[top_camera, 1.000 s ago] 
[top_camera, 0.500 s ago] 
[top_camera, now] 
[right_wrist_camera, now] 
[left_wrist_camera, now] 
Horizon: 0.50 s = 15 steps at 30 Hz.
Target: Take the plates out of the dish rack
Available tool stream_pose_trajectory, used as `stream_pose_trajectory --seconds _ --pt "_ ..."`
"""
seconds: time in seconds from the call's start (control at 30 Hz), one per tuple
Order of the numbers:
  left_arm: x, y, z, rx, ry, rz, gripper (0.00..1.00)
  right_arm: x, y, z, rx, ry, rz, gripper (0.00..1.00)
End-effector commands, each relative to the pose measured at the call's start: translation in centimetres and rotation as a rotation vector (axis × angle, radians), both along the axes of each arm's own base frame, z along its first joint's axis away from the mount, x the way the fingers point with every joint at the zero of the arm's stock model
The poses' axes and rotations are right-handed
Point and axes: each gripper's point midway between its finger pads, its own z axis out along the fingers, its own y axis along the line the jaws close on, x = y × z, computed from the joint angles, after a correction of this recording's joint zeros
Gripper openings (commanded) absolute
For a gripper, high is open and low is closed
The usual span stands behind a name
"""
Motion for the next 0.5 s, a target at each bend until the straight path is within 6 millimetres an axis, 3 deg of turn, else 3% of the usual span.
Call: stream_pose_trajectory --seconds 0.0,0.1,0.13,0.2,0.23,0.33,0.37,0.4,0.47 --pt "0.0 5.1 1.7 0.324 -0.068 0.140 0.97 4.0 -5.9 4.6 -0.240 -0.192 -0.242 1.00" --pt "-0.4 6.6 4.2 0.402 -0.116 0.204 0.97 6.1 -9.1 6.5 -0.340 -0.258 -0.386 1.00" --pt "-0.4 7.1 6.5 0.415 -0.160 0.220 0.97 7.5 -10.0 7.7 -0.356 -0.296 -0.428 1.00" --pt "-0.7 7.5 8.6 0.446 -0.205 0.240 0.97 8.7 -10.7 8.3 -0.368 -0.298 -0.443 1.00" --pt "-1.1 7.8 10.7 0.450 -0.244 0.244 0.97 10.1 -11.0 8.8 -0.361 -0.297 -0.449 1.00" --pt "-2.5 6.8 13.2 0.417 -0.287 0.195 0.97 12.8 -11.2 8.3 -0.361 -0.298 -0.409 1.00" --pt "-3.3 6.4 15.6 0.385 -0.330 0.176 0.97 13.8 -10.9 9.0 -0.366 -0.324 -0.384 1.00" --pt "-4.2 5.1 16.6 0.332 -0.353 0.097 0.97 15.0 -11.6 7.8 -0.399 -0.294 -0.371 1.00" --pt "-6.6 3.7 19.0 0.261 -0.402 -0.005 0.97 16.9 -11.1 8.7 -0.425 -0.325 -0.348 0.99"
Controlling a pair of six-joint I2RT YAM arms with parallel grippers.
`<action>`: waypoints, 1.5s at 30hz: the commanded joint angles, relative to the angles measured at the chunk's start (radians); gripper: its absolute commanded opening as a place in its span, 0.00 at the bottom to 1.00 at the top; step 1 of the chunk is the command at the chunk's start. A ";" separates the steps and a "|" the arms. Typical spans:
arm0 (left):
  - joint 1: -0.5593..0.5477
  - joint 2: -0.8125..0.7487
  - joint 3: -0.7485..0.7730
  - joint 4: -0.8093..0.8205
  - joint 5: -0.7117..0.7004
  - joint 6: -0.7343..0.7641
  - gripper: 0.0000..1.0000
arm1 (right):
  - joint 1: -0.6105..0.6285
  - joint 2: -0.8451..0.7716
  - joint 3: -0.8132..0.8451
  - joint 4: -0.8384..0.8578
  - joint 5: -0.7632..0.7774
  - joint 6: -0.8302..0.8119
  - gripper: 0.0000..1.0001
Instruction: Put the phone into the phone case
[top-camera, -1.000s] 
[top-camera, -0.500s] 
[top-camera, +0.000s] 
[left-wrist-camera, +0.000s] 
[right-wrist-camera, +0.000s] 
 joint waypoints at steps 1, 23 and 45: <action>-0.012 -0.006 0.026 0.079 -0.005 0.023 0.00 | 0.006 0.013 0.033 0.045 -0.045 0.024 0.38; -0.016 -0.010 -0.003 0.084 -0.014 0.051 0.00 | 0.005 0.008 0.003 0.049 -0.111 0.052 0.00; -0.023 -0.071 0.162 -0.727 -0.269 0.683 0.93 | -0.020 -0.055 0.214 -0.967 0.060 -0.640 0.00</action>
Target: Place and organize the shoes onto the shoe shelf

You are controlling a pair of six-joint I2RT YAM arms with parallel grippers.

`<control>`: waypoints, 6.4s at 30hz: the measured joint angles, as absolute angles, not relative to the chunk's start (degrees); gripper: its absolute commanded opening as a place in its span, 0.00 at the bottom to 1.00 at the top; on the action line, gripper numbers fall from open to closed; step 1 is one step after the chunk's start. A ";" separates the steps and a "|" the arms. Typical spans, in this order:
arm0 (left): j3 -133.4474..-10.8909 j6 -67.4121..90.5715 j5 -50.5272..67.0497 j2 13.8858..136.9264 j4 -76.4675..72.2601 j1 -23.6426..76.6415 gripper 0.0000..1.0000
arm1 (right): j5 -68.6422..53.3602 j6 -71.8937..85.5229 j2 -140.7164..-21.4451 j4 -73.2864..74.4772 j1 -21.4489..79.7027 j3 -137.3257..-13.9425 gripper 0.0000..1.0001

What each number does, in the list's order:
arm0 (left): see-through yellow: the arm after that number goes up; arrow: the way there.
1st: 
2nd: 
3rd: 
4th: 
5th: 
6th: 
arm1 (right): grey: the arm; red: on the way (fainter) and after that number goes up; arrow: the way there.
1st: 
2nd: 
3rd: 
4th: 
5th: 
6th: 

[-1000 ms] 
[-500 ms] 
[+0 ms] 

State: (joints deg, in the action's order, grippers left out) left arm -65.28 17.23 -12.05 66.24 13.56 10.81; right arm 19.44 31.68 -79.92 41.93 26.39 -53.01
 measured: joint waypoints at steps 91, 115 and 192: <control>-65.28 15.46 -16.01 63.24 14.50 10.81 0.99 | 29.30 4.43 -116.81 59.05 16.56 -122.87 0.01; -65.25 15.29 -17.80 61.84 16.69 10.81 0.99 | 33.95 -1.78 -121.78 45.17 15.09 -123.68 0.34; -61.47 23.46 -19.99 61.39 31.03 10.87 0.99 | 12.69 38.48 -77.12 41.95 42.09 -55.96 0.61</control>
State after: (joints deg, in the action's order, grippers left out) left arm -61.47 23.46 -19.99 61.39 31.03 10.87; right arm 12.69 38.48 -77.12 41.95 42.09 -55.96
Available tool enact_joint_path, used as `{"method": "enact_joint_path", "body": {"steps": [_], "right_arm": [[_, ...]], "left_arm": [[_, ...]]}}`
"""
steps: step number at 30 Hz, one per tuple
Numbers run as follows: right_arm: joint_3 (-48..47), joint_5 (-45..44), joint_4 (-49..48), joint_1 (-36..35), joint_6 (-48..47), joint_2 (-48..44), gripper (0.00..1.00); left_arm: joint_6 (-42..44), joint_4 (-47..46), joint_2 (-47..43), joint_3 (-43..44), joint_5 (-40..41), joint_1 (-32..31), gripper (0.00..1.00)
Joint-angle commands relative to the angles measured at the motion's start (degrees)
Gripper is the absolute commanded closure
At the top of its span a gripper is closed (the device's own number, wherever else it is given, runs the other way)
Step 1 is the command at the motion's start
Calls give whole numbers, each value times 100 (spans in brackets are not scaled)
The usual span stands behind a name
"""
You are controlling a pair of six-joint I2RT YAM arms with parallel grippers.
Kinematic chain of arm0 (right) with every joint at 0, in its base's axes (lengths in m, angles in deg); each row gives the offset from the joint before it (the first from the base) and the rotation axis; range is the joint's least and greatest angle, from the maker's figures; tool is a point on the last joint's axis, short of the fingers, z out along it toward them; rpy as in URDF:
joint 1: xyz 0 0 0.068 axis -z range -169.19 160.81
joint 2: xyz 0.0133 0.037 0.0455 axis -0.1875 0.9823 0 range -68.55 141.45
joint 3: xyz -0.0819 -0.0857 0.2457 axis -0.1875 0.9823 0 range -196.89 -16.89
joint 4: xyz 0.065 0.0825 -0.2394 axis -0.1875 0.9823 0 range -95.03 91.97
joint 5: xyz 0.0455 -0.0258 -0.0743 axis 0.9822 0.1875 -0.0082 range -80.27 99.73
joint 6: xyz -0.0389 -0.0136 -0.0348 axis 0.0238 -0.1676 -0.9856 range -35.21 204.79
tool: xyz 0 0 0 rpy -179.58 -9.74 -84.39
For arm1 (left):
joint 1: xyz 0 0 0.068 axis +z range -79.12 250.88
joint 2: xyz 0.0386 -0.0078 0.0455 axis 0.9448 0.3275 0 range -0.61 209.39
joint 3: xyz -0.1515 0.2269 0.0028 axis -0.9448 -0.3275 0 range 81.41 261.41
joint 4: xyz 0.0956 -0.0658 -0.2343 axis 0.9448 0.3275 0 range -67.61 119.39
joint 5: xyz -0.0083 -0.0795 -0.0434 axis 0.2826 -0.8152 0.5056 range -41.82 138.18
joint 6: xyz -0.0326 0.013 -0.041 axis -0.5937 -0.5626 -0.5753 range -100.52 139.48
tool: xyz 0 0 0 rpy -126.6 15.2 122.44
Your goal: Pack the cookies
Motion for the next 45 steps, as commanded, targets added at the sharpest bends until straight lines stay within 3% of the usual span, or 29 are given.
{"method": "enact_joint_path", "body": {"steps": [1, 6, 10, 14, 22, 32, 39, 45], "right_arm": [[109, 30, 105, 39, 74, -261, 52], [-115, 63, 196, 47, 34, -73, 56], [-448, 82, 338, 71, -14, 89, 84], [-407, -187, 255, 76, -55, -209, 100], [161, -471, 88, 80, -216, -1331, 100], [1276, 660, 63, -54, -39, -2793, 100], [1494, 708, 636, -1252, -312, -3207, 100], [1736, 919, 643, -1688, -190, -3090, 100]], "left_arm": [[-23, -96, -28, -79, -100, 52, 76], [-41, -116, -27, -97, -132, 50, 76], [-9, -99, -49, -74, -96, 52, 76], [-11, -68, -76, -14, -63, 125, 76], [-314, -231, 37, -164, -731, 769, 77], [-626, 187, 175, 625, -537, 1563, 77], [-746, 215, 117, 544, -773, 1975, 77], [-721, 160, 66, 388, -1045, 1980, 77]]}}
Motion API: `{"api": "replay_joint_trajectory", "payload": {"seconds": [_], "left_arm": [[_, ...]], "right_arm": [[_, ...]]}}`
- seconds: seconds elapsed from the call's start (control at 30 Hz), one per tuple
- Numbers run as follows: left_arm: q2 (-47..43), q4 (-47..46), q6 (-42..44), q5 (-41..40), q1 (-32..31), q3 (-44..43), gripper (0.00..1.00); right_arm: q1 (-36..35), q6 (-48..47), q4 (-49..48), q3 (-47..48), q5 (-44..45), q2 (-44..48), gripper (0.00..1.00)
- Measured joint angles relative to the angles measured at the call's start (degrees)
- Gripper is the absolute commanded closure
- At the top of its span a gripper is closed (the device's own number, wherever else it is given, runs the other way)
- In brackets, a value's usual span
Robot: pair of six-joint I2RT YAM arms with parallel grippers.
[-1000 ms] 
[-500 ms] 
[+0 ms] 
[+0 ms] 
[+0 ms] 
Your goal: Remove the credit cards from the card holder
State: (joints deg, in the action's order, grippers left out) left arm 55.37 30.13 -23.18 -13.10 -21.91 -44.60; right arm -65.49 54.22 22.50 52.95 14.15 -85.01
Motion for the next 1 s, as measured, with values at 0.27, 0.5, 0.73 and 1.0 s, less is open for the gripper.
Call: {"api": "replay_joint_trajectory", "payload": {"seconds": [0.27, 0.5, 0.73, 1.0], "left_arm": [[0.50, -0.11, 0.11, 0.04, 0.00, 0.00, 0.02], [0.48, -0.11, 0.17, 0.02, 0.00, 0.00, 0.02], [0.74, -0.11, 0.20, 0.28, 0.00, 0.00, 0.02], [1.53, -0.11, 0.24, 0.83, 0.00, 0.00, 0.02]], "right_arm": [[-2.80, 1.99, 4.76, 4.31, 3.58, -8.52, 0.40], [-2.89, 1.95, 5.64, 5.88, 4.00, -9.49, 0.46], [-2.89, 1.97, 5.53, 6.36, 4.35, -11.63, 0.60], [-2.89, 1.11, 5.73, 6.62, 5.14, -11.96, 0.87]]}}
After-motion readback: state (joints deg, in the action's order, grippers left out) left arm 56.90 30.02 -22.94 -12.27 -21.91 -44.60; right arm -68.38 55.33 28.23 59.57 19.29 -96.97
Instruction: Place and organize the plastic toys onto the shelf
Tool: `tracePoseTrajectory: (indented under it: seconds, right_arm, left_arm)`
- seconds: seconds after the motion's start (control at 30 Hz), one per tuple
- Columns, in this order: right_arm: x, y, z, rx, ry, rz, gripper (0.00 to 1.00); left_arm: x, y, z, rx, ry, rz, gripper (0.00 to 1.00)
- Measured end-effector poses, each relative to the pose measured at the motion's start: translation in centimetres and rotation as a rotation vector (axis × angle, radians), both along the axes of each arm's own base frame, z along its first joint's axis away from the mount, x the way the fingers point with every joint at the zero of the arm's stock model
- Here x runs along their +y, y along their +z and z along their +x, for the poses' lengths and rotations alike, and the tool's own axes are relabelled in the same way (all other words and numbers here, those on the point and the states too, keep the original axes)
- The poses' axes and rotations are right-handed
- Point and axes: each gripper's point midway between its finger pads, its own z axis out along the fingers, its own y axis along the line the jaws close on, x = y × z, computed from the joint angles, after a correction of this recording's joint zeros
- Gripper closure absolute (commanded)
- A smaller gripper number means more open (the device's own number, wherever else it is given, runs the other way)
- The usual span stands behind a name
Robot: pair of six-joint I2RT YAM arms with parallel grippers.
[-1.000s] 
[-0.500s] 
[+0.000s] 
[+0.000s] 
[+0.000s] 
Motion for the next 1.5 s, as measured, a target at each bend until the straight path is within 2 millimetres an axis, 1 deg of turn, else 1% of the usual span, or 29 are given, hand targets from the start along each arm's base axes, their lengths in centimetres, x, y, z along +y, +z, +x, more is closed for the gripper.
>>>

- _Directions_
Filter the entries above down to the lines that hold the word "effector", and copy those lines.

- _Task output_
End-effector commands, each relative to the pose measured at the call's start: translation in centimetres and rotation as a rotation vector (axis × angle, radians), both along the axes of each arm's own base frame, z along its first joint's axis away from the mount, x the way the fingers point with every joint at the zero of the arm's stock model
- Measured end-effector poses, each relative to the pose measured at the motion's start: translation in centimetres and rotation as a rotation vector (axis × angle, radians), both along the axes of each arm's own base frame, z along its first joint's axis away from the mount, x the way the fingers point with every joint at the zero of the arm's stock model

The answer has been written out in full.